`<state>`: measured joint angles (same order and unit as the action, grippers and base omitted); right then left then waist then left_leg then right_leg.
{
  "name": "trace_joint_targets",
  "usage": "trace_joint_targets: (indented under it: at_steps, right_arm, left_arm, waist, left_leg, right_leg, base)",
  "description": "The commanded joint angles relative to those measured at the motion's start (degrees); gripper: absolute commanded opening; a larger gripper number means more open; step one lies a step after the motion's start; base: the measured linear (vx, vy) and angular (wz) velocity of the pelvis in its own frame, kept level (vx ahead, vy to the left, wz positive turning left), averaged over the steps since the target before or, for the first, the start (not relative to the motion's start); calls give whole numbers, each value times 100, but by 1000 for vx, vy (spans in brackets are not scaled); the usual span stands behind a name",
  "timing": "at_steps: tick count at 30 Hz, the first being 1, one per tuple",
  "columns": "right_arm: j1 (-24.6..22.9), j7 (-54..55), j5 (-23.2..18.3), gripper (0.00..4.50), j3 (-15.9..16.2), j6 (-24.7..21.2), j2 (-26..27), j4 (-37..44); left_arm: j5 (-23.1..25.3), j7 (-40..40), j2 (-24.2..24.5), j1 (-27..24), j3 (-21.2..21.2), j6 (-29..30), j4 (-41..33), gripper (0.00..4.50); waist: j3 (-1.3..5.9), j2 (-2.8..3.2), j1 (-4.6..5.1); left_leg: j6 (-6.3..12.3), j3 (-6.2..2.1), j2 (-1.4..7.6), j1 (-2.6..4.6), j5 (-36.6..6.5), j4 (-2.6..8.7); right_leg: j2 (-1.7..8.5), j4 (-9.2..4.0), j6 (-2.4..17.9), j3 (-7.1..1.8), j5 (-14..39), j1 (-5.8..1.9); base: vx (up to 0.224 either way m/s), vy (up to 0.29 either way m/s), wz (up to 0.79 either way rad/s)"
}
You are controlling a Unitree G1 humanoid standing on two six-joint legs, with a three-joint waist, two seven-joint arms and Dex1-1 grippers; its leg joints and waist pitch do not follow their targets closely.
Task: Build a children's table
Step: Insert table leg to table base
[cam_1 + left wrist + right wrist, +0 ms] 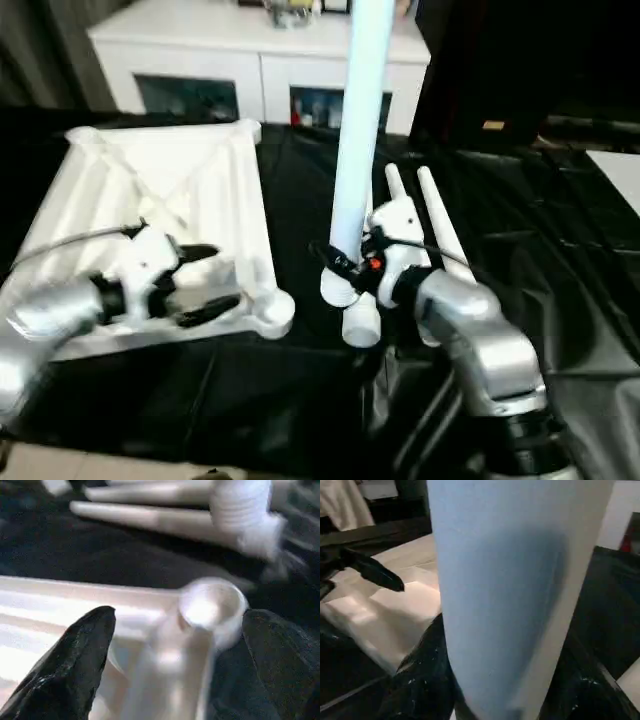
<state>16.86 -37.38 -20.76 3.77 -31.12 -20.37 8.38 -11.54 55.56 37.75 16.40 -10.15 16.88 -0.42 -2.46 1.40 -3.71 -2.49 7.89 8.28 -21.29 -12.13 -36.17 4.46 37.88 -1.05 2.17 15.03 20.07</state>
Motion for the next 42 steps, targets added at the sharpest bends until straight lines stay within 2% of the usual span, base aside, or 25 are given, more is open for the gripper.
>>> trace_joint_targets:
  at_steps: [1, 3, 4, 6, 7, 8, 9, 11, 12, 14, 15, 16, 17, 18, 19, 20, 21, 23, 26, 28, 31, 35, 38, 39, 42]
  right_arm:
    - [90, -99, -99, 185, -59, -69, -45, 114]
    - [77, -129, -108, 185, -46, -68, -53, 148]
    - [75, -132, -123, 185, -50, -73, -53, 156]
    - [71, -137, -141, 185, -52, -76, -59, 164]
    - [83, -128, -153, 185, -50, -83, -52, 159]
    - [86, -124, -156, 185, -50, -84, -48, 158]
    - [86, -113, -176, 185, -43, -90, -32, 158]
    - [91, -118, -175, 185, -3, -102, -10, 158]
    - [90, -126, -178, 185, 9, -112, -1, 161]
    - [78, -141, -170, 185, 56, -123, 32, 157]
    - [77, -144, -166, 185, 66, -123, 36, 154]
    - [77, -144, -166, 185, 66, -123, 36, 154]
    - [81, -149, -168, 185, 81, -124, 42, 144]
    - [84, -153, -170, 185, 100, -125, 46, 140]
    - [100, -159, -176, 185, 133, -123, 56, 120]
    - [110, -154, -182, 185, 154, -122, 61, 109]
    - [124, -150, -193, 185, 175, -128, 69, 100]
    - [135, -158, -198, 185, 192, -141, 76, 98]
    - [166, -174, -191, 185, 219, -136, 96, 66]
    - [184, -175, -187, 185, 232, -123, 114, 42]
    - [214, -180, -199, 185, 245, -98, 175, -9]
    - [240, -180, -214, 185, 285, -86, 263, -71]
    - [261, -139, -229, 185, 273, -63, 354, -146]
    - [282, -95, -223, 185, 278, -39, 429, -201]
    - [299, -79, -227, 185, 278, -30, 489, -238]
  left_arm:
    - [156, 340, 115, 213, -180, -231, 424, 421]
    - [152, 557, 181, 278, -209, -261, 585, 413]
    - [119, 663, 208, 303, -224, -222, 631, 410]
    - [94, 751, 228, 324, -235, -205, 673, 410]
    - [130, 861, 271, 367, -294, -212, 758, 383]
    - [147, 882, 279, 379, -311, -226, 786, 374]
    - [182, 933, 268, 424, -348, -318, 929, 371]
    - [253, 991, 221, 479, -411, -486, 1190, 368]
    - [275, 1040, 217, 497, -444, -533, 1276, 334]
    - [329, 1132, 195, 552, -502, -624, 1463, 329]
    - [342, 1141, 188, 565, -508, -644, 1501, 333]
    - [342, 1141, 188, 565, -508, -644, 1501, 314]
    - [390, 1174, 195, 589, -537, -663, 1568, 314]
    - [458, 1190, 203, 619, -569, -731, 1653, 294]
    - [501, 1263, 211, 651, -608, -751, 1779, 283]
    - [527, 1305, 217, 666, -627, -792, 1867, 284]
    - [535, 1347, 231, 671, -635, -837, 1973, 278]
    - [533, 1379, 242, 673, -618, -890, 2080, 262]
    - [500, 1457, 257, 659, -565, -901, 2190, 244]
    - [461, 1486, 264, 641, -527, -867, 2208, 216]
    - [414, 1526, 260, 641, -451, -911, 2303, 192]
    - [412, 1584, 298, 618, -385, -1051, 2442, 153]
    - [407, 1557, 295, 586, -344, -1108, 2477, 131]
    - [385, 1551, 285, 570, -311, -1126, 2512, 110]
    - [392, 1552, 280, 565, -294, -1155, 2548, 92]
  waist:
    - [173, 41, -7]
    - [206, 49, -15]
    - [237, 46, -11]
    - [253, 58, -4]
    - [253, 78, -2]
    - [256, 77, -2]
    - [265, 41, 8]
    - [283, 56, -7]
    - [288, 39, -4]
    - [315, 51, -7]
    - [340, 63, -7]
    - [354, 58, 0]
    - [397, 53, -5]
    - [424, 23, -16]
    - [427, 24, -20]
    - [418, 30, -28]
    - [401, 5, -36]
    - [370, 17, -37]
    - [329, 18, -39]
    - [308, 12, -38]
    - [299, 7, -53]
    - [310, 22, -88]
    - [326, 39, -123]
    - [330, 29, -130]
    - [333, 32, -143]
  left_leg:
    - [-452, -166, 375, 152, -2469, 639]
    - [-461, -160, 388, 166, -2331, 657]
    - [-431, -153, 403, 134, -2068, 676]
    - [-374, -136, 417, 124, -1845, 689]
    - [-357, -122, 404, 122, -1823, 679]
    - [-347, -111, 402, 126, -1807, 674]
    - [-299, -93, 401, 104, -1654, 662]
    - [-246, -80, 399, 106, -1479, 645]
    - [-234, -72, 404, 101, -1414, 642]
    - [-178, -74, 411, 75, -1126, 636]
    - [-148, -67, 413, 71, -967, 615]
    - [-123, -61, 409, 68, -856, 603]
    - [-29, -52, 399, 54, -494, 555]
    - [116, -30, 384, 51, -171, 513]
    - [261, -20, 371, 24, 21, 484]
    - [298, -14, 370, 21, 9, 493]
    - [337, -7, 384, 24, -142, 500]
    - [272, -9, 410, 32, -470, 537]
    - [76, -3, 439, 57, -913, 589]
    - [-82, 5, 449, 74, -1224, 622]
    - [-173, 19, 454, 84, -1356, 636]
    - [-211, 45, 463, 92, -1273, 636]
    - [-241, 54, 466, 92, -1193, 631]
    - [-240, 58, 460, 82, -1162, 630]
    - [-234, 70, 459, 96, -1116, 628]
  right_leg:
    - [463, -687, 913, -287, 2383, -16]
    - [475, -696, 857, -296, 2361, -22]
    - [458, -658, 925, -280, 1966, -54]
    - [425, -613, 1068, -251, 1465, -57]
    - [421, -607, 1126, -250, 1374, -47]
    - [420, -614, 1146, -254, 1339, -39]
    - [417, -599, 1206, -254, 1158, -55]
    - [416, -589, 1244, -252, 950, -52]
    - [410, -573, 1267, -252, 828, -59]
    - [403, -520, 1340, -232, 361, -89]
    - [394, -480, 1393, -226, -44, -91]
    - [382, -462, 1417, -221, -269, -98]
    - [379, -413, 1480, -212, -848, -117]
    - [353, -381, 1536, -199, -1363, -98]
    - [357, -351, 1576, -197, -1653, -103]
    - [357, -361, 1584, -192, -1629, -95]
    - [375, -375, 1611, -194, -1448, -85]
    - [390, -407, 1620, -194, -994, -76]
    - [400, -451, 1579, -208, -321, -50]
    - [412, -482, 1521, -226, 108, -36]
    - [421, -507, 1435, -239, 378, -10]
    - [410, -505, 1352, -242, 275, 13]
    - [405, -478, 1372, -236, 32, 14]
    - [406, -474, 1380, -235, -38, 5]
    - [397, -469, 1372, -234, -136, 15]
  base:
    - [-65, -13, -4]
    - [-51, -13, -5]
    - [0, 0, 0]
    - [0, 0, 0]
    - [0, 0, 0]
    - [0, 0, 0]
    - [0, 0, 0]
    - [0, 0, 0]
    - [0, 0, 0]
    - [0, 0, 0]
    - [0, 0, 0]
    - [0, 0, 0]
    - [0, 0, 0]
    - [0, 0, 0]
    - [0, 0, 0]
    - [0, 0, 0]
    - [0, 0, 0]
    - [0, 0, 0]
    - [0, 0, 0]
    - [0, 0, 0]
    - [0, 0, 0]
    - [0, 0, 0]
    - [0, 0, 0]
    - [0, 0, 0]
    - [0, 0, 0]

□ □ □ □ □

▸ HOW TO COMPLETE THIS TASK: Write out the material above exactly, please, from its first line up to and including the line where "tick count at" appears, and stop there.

▸ WRITTEN ANSWER:
`<state>`: measured joint angles (same order and unit as the action, grippers and base omitted); right then left then waist then left_leg then right_leg.
{
  "name": "trace_joint_targets",
  "usage": "trace_joint_targets: (indented under it: at_steps, right_arm, left_arm, waist, left_leg, right_leg, base)",
  "description": "The commanded joint angles relative to those measured at the motion's start (degrees); gripper: absolute commanded opening; a larger gripper number means more open; step one lies a step after the motion's start; base: the measured linear (vx, vy) and angular (wz) velocity of the pelvis in its own frame, kept level (vx ahead, vy to the left, wz positive turning left), averaged over the steps since the target before or, for the first, the start (not relative to the motion's start); calls give whole numbers, each value times 100, but by 1000 for vx, vy (spans in brackets are not scaled); the usual span stands behind a name",
  "timing": "at_steps: tick count at 30 Hz, the first being 1, one per tuple",

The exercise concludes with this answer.